* EXERCISE REQUIREMENTS: Using the data beneath, show every line that includes the word "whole".

Stored dataset items:
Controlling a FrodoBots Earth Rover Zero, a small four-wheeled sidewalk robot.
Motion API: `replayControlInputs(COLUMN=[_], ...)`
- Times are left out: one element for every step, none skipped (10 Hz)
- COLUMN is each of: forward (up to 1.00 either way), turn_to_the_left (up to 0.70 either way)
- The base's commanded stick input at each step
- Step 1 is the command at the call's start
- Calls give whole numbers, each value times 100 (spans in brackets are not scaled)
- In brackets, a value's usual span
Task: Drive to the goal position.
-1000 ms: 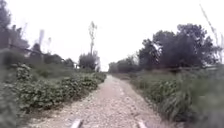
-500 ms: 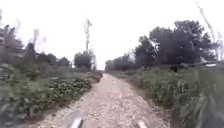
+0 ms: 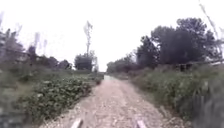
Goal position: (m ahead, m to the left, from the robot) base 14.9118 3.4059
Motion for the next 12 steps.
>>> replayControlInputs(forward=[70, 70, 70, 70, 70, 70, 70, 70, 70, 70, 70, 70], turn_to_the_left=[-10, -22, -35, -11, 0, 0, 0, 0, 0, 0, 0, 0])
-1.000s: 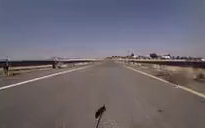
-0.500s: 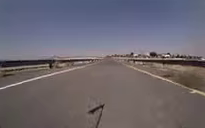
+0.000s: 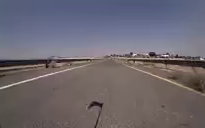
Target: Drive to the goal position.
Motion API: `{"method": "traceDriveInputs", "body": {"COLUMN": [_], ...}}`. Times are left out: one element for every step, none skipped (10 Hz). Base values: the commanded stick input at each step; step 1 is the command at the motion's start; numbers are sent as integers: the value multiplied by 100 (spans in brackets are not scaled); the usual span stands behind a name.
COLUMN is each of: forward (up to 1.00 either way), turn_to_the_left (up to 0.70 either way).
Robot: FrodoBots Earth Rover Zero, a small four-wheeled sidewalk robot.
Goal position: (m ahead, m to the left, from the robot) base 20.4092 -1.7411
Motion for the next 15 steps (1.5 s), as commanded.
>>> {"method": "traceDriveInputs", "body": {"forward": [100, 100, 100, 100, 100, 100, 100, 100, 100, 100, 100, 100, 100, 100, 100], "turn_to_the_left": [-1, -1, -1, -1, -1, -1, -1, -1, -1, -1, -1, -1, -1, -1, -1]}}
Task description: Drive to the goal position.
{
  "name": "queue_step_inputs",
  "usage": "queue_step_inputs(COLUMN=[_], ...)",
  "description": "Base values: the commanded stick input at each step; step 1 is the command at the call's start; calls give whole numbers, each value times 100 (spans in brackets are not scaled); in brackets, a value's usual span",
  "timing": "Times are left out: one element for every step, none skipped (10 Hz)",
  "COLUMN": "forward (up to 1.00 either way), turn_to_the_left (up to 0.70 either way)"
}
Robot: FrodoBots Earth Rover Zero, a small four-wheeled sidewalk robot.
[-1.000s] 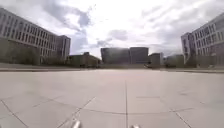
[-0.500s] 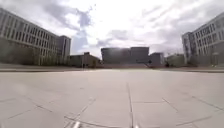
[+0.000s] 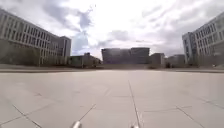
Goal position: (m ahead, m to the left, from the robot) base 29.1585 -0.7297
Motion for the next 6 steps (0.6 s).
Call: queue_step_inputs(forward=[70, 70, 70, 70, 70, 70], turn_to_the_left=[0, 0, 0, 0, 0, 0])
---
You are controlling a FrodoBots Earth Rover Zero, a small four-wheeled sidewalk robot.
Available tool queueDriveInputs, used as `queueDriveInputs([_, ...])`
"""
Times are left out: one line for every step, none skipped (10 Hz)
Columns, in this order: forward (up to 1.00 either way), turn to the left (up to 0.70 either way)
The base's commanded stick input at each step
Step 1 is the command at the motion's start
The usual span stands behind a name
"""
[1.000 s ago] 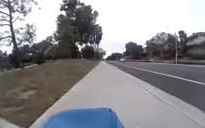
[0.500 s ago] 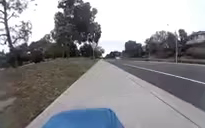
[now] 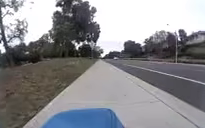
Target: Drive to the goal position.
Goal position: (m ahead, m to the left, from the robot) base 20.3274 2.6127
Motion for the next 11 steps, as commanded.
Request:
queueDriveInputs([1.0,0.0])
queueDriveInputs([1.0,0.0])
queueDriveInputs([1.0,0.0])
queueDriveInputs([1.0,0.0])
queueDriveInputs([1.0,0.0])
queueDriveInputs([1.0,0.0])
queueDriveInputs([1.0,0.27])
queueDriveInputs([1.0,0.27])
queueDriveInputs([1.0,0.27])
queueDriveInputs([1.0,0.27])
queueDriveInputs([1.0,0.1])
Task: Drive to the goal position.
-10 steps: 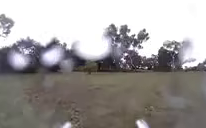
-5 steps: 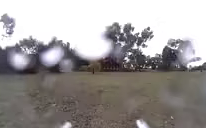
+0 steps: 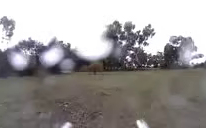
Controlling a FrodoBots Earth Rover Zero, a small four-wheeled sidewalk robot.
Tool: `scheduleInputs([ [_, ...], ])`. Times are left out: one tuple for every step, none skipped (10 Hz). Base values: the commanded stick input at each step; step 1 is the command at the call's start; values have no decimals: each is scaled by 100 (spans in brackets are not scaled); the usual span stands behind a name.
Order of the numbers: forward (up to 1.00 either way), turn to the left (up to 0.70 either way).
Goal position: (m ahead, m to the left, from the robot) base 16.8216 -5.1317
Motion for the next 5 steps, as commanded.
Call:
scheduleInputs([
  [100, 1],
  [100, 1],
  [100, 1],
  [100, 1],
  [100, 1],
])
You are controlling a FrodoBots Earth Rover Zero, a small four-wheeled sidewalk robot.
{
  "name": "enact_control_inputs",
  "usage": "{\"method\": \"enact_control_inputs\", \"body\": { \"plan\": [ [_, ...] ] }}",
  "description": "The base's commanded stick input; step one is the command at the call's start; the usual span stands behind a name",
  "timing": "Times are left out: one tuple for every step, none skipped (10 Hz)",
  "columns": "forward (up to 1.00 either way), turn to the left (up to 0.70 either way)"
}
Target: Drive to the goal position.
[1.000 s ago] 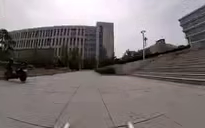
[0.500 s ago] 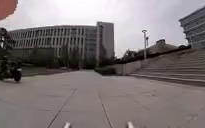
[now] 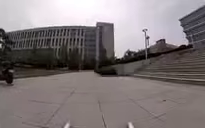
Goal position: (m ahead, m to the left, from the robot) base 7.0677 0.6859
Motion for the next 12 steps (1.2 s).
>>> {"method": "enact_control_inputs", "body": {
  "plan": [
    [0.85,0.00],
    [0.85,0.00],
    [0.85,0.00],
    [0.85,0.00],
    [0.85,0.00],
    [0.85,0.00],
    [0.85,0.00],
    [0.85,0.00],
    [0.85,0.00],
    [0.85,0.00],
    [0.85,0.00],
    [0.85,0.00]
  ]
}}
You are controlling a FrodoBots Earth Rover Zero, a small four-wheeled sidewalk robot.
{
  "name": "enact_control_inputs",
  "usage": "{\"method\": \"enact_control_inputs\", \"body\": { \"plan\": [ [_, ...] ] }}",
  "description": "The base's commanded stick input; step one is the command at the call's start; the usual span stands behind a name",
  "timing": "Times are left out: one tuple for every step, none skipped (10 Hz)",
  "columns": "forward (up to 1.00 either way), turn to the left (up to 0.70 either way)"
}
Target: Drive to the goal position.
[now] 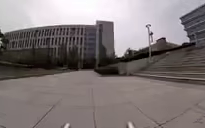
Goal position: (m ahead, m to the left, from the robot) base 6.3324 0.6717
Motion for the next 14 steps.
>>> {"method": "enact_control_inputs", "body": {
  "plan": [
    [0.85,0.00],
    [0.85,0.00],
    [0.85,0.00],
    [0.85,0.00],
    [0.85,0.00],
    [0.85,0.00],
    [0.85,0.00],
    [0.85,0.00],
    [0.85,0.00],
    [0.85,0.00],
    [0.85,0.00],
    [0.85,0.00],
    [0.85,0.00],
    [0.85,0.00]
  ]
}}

* TASK SOLUTION:
- Calls give whole numbers, each value times 100 (spans in brackets are not scaled)
  "description": "Base values: the commanded stick input at each step; step 1 is the command at the call's start; calls give whole numbers, each value times 100 (spans in brackets are not scaled); in brackets, a value's usual span",

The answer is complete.